WordPress.org

Make WordPress Core

Opened 4 years ago

Closed 4 years ago

Last modified 4 years ago

#33517 closed defect (bug) (fixed)

Crash After Registering 500+ Shortcodes

Reported by: thepolishlad Owned by: miqrogroove
Milestone: 4.4 Priority: normal
Severity: normal Version:
Component: Shortcodes Keywords: roadmap needs-testing wptexturize
Focuses: Cc:
PR Number:

Description

I have a Wishlist Member Site with a massive number of levels. Things were fine until I hit around 250 levels created. The the site started having all kinds of issues, with the nav menu in wp-admin not looking right and none of the pages looking right. Restoring to a previous backup brought me down to 200 levels, but I still had the problem.

I did all sorts of troubleshooting, and narrowed it down to Wishlist being the plugin causing the site to go wonky. I dug into the error_log and found this PHP error:
[23-Aug-2015 06:28:17 UTC] PHP Warning: preg_split(): Compilation failed: regular expression is too large at offset 33167 in /home/myhomedirectory/public_html/notmyrealwebsite.com/wp-includes/formatting.php on line 255

After hours of research, I came across this thread: http://stackoverflow.com/questions/31172837/regular-expression-is-too-large-error-in-php

I am going to continue to need to create Wishlist Member Levels, and it seems that Wishlist Member creates at least 2 shortcodes for each level.

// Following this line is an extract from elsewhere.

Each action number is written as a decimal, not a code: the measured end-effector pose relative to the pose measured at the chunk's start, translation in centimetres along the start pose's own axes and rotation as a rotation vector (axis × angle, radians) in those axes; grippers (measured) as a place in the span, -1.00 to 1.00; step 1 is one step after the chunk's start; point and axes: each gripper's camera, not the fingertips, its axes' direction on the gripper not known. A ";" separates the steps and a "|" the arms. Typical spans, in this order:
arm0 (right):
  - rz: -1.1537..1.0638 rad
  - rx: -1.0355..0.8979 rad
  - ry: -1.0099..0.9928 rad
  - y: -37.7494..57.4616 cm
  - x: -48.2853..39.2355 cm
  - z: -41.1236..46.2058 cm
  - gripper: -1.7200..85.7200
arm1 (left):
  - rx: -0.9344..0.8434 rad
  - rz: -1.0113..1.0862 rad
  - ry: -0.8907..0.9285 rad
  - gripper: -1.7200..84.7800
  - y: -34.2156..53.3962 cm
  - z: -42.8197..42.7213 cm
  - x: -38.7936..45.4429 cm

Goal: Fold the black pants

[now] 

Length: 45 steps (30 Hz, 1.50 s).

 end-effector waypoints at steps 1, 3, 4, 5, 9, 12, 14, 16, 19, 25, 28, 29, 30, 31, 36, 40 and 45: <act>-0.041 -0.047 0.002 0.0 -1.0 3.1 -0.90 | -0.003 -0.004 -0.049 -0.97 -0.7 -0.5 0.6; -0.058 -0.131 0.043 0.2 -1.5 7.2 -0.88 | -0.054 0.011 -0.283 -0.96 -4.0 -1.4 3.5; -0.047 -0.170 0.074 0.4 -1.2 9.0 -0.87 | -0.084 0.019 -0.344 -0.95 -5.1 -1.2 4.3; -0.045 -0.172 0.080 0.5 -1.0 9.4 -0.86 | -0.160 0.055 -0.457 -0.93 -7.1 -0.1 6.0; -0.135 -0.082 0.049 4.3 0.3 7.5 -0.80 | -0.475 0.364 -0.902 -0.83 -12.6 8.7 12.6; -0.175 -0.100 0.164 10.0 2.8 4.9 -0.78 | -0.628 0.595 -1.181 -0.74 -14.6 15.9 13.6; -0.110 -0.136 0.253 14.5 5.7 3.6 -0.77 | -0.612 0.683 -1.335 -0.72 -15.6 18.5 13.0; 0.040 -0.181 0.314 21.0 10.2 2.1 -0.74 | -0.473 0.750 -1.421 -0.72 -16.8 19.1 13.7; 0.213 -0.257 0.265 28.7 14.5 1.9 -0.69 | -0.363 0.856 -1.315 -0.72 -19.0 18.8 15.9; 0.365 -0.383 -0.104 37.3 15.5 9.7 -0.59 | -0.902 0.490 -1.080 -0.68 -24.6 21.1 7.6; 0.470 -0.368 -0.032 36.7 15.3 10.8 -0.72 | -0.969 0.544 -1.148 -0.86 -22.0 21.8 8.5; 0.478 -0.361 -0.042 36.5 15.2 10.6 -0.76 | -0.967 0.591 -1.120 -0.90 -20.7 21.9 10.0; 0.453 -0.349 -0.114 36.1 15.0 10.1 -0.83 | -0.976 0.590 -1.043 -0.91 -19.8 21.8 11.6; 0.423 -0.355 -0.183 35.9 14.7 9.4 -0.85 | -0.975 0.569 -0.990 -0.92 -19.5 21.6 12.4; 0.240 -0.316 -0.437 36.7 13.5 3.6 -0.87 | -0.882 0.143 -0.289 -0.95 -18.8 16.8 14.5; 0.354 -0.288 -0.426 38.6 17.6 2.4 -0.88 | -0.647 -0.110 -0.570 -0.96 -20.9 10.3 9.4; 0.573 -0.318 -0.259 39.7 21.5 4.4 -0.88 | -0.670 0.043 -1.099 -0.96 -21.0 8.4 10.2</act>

Can this regex bug get fixed?

Thanks, happy to answer any questions.

Attachments (4)

33517.patch (3.3 KB) - added by miqrogroove 4 years ago.
33517.2.patch (9.4 KB) - added by miqrogroove 4 years ago.
Covers same code in wptexturize
33517.3.patch (9.5 KB) - added by miqrogroove 4 years ago.
Shortcode name pattern aligned with #34090
33517.4.patch (9.5 KB) - added by miqrogroove 4 years ago.
Shortcode pattern aligned with #34092

Download all attachments as: .zip

Change History (22)

#1 @Clorith
4 years ago

  • Resolution set to wontfix
  • Status changed from new to closed

Hi @thepolishlad,

This sounds like an under-optimized plugin doing something the hard way (I'm afraid I do not know what plugin this is, so I can't tell you exactly what it's doing that's wrong, but if you rely on 500 different shortcodes from one plugin to display content, that's just way too many).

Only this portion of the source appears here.